Definition of Snowboarding | Teen Ink

Definition of Snowboarding

January 12, 2011
By Anonymous

Imagine you are flying towards a 50 ft park jump, when you hit the lip you go for a 720 mute grab. Or imagine carving down the face of a jagged mountain in the backcountry of Whistler Resort. There are many different types of snowboarding that all require different types of skills. In addition to the different types everyone has their own style of riding.

One type of snowboarding is back country riding This consists of boarders riding down unmarked mountains and all natural terrain. They ride what the mountains give them; they need no jumps, halfpipes, or rails to throwdown an awesome line of tricks down the mountainside. To get to the best spots they use snowmobiles, helicopters, and snowcats, a giant tractor-like machine with tracks like a tank, as methods of transportation. Some common features that are ridden a lot are cliff drop-offs, long runs through trees, and pillow tops, which are a bunch of boulders or stumps covered with a couple feet of snow that resemble a bunch of pillows bunched together. Back country riders do many of the same tricks that park riders do but they have one trick the park riders can’t do; the pow carve. A pow carve is when a rider is cruising down the mountain and they turn sharply spraying snow everywhere. The reason they can do this is because there is usually over 7 ft of snow that they are floating on so when they dig in it sends snow flying.

Another type of snowboarding is park riding. This type of riding consists of hitting jumps, rails, boxes, halfpipes, quarterpipes, and other manmade features. Most contests are in park format and the riders choose different line, or tricks over multiple features in one run.
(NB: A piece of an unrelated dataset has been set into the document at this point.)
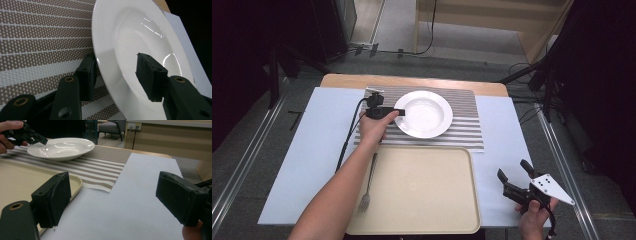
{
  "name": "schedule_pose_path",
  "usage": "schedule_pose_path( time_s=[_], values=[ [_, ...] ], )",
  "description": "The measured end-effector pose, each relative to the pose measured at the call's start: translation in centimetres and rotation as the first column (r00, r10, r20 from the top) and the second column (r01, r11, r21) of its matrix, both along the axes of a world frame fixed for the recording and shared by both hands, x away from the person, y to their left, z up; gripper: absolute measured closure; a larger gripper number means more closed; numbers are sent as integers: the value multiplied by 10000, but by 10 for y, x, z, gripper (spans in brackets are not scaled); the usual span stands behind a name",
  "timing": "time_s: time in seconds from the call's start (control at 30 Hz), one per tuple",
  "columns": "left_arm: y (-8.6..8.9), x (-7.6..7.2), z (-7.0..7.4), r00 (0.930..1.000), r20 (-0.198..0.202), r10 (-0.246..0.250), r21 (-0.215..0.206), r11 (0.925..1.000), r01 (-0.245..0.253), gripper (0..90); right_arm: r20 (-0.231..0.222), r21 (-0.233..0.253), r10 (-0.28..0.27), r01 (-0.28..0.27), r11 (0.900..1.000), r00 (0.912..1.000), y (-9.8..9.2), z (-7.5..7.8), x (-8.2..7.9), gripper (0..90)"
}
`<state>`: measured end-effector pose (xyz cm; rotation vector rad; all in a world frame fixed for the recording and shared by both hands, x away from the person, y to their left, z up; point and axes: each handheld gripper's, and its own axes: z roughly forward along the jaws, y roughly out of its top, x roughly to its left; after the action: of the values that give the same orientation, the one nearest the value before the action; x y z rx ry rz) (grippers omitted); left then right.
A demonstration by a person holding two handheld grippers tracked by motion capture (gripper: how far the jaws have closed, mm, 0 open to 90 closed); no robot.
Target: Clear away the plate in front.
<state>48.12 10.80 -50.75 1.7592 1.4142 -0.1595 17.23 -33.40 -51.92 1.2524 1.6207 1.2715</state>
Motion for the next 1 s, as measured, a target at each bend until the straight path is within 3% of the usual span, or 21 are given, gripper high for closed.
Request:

Most tricks in park are either flips, spins, grabs, or any combination of any three. The tricks that snowboarders do can be used for both park and back country but they are used more in park riding. This is because park riding is all about the tricks you do, as where back country is about shredding the natural terrain.

Snowboard racing is also a type of snowboarding but it requires totally different skills. There are different kinds of snowboarding racing which consist of slalom snowboarding and boarercross. Slalom snowboarding is where one boarder goes at a time around a course without any jumps, trying to get the fastest time. Boardercross is a race downhill with jumps against 3 or 4 other racers. Snowboard racing is all about speed; no tricks are performed during a race.

Those are the three main types of snowboarding. They are all unique in their own ways and all require different skills. Everyone has their own unique style of riding different types of terrain. Also there are people who specialize in only one type of snowboarding.